The tool to check for "chain stretch" is incredibly cheap -- something every halfway-serious cyclist should have.

And chain breakage is most often caused by poorly executed shifting under load or a poorly adjusted derailer. (Though another cause is a poorly joined chain.)

(Poor lubrication is unlikely to cause the chain to break as a first indication -- excessive wear of chain and cogs is far more likely, and the chain will only break when wear has reached extreme levels.)

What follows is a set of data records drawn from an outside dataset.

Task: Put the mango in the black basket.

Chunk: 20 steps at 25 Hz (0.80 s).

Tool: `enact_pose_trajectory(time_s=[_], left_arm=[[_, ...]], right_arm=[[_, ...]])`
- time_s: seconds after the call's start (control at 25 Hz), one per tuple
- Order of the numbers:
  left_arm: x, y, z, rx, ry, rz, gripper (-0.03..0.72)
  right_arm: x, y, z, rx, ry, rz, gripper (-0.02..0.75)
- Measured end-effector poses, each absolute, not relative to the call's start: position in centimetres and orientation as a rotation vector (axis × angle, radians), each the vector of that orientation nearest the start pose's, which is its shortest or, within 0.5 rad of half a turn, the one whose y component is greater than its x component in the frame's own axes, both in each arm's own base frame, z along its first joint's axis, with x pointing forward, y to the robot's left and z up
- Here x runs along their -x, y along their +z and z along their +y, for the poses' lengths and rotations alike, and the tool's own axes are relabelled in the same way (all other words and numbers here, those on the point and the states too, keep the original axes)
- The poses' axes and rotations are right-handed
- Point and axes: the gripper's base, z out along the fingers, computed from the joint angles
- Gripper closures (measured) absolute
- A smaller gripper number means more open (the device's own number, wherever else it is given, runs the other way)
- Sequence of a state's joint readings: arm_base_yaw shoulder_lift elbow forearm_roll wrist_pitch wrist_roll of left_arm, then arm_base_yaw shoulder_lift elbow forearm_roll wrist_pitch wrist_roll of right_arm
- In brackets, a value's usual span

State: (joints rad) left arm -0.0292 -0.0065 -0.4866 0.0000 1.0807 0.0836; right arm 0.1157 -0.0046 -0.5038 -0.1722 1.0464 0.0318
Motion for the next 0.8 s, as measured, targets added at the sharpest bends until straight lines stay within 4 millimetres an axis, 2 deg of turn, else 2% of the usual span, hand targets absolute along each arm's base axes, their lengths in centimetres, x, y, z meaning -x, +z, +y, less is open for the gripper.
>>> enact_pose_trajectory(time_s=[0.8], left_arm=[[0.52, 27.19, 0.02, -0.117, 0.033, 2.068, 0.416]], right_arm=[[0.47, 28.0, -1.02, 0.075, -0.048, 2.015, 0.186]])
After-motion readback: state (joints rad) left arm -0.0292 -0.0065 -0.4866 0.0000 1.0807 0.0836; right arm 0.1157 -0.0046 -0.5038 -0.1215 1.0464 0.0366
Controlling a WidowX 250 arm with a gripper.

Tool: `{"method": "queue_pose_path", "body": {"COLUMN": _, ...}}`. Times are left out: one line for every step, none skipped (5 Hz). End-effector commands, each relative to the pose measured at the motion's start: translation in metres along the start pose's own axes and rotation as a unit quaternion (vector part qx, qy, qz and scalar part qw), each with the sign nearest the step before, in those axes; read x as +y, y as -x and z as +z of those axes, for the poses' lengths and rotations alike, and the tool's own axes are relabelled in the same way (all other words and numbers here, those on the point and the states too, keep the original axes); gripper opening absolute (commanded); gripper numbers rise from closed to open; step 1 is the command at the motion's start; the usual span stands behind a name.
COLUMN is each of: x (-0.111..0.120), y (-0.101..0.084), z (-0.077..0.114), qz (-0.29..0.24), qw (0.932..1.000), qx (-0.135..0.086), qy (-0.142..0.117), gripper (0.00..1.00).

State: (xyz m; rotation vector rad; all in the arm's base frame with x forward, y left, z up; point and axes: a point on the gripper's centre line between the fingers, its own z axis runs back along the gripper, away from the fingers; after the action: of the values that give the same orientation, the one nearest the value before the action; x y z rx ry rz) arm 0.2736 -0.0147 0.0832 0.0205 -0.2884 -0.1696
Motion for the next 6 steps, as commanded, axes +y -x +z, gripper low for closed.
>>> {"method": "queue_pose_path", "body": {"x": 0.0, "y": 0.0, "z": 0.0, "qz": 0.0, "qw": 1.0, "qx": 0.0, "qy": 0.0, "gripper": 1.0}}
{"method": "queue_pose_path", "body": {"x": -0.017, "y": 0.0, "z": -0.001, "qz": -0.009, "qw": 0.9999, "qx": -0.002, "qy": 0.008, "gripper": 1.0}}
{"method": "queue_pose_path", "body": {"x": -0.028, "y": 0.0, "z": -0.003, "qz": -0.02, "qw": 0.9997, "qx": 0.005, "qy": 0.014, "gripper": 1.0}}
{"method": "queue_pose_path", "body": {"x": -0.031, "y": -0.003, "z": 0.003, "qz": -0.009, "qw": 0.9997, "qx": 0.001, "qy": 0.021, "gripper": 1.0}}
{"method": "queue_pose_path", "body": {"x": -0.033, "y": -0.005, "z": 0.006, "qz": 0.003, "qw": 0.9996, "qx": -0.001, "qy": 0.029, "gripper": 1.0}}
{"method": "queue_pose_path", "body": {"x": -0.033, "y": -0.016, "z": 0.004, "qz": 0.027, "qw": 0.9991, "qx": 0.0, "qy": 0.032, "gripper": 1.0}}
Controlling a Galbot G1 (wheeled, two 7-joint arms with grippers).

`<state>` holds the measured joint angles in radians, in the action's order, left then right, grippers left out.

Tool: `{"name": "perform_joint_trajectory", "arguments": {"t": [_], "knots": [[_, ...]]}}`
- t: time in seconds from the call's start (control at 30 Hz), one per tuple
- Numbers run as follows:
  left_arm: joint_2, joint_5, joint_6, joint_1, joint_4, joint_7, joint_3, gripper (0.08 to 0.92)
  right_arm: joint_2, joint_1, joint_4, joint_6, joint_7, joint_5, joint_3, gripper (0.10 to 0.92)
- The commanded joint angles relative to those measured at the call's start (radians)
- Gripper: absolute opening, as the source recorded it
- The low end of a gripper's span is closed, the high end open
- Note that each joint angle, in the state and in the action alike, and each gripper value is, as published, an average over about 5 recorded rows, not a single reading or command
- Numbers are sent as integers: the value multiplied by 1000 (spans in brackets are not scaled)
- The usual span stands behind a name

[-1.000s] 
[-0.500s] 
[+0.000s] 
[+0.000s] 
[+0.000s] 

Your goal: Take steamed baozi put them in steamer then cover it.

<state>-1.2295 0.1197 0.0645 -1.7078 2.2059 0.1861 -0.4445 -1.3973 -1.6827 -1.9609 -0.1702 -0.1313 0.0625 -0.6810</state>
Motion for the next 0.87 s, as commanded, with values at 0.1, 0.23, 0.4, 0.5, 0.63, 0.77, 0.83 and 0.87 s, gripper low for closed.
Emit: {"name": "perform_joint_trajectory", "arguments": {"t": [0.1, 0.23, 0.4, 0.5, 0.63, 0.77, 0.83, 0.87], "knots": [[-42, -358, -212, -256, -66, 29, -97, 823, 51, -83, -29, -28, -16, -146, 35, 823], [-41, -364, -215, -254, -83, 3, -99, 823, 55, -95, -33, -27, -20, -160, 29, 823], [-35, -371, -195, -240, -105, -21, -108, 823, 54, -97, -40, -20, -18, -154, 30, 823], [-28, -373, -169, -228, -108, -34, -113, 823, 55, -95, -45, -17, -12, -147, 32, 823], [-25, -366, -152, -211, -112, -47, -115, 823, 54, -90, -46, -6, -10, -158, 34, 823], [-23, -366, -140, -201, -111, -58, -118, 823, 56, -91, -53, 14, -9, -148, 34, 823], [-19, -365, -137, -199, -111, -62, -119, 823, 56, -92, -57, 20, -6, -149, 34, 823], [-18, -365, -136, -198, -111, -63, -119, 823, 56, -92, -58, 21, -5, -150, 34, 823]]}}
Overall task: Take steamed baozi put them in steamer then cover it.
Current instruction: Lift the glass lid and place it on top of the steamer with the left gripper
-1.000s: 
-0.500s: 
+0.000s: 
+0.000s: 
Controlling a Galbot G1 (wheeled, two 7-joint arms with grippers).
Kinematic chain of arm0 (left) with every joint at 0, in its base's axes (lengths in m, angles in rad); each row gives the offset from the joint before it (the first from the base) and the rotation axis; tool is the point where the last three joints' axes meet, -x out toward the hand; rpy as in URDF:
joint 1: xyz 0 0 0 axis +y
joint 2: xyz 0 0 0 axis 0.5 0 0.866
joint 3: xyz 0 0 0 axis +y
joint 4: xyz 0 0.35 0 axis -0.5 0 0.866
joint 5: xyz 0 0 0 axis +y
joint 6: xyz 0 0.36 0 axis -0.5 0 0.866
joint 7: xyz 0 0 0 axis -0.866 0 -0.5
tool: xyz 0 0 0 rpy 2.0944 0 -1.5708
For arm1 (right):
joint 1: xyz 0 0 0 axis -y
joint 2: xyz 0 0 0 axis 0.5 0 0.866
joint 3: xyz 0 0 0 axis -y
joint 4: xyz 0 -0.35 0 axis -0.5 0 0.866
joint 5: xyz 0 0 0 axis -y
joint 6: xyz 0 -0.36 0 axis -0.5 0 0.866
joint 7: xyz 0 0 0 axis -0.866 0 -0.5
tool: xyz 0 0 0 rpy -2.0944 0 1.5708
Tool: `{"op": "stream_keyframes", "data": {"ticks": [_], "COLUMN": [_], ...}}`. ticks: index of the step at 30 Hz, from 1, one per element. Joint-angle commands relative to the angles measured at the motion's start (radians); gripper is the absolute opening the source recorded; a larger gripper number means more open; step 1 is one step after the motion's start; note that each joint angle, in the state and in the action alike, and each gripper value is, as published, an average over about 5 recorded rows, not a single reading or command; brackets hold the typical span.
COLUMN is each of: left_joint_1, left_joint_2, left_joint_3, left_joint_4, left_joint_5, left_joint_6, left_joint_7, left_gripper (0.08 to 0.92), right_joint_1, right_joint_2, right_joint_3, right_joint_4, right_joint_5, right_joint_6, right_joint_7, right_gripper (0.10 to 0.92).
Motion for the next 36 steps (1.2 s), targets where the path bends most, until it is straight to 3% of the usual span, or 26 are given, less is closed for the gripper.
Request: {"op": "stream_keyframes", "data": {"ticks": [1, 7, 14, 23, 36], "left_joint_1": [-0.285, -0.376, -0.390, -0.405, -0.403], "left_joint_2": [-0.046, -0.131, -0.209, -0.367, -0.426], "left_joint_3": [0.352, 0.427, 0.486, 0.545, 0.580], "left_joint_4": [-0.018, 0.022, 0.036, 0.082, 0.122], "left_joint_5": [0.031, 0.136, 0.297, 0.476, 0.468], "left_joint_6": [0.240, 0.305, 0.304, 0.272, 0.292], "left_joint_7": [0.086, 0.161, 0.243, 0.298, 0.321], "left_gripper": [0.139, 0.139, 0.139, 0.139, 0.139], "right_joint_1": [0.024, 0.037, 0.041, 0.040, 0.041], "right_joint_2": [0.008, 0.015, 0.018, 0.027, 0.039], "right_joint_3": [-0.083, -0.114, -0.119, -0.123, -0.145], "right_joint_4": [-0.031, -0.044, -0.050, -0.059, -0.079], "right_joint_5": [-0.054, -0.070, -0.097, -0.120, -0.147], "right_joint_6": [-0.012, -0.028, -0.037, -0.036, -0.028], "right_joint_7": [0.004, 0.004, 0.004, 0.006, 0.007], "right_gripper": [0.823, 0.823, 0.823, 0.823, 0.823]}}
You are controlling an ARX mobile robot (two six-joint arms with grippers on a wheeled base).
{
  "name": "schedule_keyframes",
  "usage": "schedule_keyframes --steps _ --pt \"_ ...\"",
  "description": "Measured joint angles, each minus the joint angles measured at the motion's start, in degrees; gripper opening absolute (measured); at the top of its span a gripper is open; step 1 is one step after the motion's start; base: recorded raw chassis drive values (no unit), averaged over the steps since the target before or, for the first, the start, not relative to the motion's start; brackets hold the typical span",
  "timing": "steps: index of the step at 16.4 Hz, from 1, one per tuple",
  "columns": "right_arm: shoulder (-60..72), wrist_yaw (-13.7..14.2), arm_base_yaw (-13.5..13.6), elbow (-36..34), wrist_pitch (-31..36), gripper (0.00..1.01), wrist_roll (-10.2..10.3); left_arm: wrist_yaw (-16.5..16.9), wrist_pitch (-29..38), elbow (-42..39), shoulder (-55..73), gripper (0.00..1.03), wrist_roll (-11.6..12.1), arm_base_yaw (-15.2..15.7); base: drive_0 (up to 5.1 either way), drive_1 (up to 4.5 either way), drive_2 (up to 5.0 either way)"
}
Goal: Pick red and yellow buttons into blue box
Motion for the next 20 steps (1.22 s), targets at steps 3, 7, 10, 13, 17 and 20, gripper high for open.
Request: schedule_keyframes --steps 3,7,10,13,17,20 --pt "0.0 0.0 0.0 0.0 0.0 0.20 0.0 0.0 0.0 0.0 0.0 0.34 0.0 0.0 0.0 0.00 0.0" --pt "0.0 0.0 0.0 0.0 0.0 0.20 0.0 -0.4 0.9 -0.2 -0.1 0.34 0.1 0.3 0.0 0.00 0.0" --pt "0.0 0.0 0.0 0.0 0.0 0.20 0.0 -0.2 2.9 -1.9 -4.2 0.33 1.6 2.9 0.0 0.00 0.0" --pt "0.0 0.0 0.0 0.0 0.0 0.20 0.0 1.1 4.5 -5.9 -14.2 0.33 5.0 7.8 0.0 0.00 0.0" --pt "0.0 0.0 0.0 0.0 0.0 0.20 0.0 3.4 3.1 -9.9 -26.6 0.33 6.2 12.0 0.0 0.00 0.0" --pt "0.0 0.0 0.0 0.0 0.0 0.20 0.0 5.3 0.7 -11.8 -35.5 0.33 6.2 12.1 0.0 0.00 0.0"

  • The only 2 times I had a chain brake were on a bike, which was used for 100km XC rides and I hadn't bother to oil the chain after every puddle of water and mud. The part from my answer, beginning with "secondly" is what the local mechanic explained after the incidents.
    – Vorac
    Dec 29, 2015 at 14:58

If it is still in tolerance then maybe ride it given you used a QR. But if it is over a year old the safe bet it is replace it.

If the rear cassette is near worn out is when I might ride it to get some more miles. Order a cassette and two chains mail order to save some money and you have them on hand. If you have a spare QR you are probably going to make it home.

But save it as a spare. I use them on kids bikes that are not going (well supposed) to ride far from home anyway.

  • I'll buy a new one whenever the shops will have new stocks, right now I can only find weird 2015 leftovers. Thanks. I don't have (or plan to have) kids, by the way :) On the other hand, I was smiling at the thought of a chain made entirely of QRs. Man that would make a good April Fools joke! Dec 30, 2015 at 3:44
  • Don't follow leftovers. A chain of QR would expensive and not very funny.